By the end of the Vietnam War (1975) the Department of Defense had reversed policies and provided pregnant women with the option of electing discharge or remaining on active duty. Previous policies had required women to be discharged if they became pregnant or if they adopted a child.


By the conclusion of the WAF program (1976) when women were accepted into the Air Force on an equal basis with men, women were laying a solid groundwork for attaining leadership positions and equal opportunities.


t was that year—our country’s bicentennial—more than 200 years since women first served on the battlefield of the American Revolution as nurses, water bearers, cooks, laundresses and saboteurs—that women were admitted to the service academies.


After that, the sky was the limit. In 1976, the Air Force selected the first woman reservist for the undergraduate pilot training program, and the Air Force Strategic Air Command (SAC) assigned the first woman aircrew member to alert duty.


n 1980, the first women graduated from the service academies, and just two years after that (1982) the Air Force selected the first woman aviator for Test Pilot School.


Six Air Force women served as pilots, copilots and boom operators on the KC-135 and KC-10 tankers that refueled FB-111s during the raid on Libya in 1986.

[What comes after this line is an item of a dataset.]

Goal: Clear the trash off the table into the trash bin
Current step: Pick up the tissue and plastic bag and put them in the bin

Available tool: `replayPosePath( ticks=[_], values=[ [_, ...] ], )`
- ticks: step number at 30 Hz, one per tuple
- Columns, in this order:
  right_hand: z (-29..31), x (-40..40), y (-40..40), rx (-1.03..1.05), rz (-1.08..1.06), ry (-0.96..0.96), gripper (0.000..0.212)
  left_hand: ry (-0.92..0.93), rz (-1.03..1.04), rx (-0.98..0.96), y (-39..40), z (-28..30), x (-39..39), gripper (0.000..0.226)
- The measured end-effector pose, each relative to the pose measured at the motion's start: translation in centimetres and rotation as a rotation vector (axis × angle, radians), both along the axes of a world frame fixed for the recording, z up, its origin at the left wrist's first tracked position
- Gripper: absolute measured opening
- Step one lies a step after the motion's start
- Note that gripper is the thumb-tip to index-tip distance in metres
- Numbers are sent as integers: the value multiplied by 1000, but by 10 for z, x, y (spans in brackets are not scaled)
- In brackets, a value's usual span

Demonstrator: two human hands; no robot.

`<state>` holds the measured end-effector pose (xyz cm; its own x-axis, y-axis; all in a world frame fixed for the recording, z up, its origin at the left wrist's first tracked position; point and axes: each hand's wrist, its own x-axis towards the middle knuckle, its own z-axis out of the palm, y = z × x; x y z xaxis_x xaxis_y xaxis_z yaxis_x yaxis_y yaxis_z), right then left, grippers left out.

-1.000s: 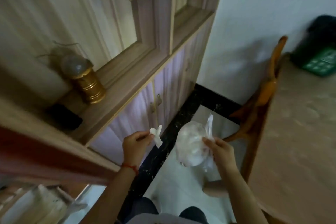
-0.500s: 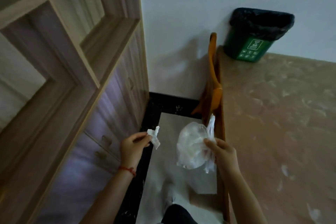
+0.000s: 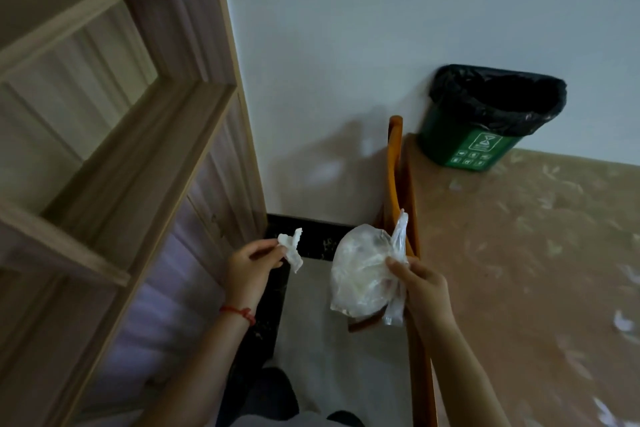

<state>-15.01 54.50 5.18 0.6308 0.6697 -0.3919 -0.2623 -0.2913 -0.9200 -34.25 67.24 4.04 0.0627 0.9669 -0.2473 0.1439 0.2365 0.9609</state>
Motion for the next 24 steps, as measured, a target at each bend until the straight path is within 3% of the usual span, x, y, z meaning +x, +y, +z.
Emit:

That year was a banner year academically for women as, for the first time in history, the Air Force Academy’s top graduate was a woman.

           
The War in the Persian Gulf (1990-91) deployed 40,000 American military women during Operation Desert Shield and Operation Desert Storm. And at the end of that war, the Air Force Reserve selected its first woman senior advisor and Congress repealed laws banning women from flying in combat.

           
It wasn’t until 1993 that women in the Air Force stood on the threshold of space. In that year, Brig. Gen. Susan J. Helms (then Maj. Helms) a member of the first class of the U. S. Air Force Academy (’80) to graduate women, became the first American military woman in space as part of the Space Shuttle Endeavor team.


By the Numbers

The milestones cited above are just that—the highlights of women in service to their country. Every day, women in the USAF distinguish themselves and honor those who have gone before them by doing the jobs that matter to us all—performing in professional, administrative, technical and clerical positions.

Today, women make up 19 percent of all USAF military personnel, 30.5 percent of all civilian personnel, with nearly equal representation in both the officer (18.8 percent) and enlisted (19.1 percent) corps.

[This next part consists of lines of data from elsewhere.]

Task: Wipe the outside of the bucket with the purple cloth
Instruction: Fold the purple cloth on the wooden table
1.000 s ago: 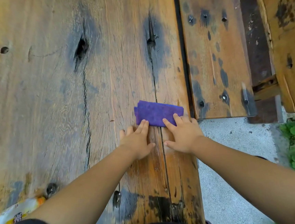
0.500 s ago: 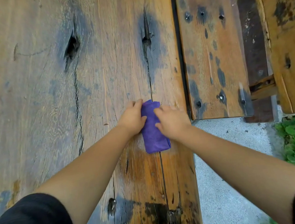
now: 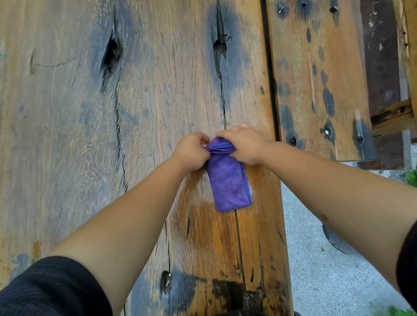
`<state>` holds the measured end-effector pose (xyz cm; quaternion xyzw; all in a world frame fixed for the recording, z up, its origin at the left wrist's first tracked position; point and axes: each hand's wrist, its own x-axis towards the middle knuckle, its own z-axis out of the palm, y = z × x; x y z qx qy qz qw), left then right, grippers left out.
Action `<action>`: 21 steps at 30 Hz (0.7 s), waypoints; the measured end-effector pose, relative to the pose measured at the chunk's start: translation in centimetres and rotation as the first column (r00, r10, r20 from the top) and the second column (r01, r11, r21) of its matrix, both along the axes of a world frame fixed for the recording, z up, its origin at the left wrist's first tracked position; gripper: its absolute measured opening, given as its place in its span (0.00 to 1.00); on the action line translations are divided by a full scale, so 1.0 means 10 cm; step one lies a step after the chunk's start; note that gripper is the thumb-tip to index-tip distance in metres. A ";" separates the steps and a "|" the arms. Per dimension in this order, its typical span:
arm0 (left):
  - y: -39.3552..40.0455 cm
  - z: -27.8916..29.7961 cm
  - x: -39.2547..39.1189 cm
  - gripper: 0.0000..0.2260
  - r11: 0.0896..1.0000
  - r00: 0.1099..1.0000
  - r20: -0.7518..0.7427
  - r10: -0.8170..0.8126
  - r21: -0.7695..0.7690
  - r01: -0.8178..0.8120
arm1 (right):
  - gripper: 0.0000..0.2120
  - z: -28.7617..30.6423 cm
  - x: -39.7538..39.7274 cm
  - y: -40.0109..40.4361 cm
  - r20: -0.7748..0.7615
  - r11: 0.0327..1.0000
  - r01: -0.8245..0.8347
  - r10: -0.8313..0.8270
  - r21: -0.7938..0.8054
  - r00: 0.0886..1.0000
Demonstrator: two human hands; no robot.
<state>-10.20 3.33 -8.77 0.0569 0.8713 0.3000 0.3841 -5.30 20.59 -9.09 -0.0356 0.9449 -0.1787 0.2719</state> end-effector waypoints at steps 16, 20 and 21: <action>-0.34 0.29 0.86 0.14 0.874 0.842 -0.435 -0.320 0.207 0.439 | 0.12 0.31 0.74 -0.06 -0.161 0.986 -0.140 0.124 -0.091 0.979; -0.53 0.19 1.06 0.16 0.691 0.574 -0.475 -0.667 -0.107 0.715 | 0.11 0.14 1.18 -0.12 -0.207 0.966 -0.246 0.258 0.084 0.944; -0.59 0.16 1.12 0.18 0.627 0.508 -0.451 -0.734 -0.162 0.762 | 0.11 0.11 1.28 -0.13 -0.193 0.961 -0.263 0.276 0.088 0.942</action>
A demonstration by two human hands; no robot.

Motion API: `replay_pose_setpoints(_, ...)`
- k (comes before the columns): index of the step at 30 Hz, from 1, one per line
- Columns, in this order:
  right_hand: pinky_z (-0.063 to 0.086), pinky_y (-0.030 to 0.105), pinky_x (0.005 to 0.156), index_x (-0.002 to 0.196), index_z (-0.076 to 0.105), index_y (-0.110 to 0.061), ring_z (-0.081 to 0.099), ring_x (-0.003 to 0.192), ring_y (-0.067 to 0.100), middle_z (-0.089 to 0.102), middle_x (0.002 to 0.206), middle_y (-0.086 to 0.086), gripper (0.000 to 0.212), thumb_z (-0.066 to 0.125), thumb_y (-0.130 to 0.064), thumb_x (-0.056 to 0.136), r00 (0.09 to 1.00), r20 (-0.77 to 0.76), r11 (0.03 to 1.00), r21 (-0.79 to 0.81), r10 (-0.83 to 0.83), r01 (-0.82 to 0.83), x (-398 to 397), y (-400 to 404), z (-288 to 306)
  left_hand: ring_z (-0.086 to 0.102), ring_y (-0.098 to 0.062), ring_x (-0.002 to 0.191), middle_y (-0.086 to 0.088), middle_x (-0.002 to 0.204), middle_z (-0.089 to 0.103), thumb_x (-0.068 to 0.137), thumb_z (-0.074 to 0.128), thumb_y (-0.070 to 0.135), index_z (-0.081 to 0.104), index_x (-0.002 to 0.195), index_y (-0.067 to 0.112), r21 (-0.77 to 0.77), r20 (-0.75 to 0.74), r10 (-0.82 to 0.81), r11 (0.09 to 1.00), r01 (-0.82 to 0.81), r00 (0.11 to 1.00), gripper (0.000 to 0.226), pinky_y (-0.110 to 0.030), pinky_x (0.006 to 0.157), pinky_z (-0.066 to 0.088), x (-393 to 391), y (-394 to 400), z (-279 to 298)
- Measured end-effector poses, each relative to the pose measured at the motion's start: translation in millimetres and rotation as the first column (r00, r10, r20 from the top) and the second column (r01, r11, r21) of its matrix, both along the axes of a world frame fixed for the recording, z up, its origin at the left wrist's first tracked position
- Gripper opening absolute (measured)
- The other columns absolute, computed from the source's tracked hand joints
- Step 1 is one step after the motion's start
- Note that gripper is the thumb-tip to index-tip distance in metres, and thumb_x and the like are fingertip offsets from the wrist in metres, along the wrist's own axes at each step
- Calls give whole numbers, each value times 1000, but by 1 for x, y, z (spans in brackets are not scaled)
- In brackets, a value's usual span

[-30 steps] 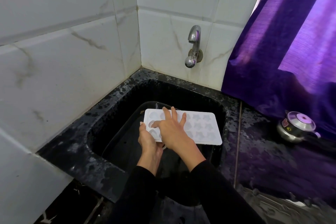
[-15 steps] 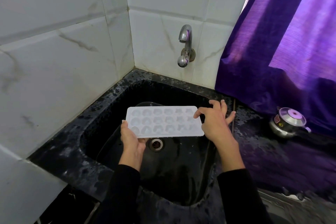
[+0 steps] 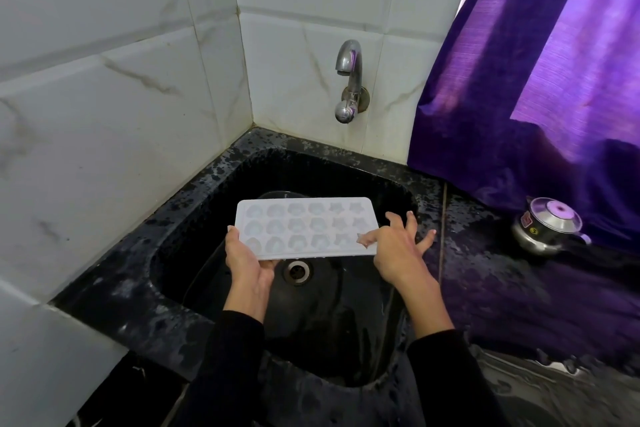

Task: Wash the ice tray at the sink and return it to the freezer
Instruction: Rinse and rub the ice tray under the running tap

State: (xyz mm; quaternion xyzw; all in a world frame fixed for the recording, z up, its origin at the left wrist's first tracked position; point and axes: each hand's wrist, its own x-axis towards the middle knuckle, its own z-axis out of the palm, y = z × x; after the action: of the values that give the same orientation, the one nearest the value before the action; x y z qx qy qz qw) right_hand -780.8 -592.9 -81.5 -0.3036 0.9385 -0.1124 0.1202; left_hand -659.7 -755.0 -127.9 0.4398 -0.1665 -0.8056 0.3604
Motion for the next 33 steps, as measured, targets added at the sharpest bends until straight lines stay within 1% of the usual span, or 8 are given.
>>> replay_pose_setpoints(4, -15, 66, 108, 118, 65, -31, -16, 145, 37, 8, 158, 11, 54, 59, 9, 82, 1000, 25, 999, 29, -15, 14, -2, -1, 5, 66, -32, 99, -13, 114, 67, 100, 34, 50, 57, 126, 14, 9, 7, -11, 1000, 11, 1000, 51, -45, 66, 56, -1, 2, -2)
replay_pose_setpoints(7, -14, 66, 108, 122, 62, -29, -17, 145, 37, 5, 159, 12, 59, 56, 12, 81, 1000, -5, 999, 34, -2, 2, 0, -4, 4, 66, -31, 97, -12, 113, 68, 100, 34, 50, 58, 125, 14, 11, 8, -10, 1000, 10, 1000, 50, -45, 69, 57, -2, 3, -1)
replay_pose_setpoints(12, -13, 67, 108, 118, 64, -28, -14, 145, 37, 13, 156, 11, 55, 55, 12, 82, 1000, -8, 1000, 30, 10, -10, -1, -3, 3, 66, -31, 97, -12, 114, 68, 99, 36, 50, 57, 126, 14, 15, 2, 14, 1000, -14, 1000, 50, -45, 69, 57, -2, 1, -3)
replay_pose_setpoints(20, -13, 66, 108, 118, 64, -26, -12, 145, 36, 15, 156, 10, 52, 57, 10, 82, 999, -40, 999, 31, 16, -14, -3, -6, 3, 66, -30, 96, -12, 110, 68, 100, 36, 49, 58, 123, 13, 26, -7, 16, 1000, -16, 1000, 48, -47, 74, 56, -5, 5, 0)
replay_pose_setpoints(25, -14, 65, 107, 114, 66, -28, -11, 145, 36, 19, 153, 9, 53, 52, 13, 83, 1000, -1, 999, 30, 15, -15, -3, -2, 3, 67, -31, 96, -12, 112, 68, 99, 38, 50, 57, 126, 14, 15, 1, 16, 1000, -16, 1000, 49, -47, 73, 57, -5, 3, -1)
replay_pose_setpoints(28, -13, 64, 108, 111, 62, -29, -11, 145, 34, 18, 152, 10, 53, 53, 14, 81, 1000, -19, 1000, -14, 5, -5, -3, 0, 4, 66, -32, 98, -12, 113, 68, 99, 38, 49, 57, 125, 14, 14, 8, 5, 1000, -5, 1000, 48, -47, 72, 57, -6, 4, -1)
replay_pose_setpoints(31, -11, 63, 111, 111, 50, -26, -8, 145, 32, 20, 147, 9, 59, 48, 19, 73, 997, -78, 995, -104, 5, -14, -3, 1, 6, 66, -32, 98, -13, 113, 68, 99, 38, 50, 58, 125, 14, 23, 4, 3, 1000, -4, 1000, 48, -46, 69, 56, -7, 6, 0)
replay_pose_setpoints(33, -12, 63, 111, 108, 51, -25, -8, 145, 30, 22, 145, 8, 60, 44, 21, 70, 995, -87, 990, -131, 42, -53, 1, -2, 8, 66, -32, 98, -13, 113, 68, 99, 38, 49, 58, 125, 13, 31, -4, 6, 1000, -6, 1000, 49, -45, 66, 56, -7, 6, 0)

Of the officers, 55 percent of the female officers are line officers, and 45 percent are non-line. Of the 328,423 active duty personnel, 62,316 are women, with 712 female pilots, 259 navigators and 183 air battle managers.

Whether it was Sheila E. Widnall, the 18th Secretary of the Air Force (1993-97)—and the first woman to take the oath of office as the secretary of any of the armed forces—who came out of academia to answer her country’s call; or the current secretary, Deborah Lee James, with more than 30 years of government and private sector defense experience, or Gen. Janet C. Wolfenbarger, a graduate of the United States Air Force Academy in engineering sciences, who has come up through the ranks to become the Air Force’s first female four-star general; or Maj. Nicole Malachowski, who in 2006, was the first woman pilot on the precision flying team the  Air Force Thunderbirds, the same can be said of each: One success served only to provide the inspiration and firm foundation for the next.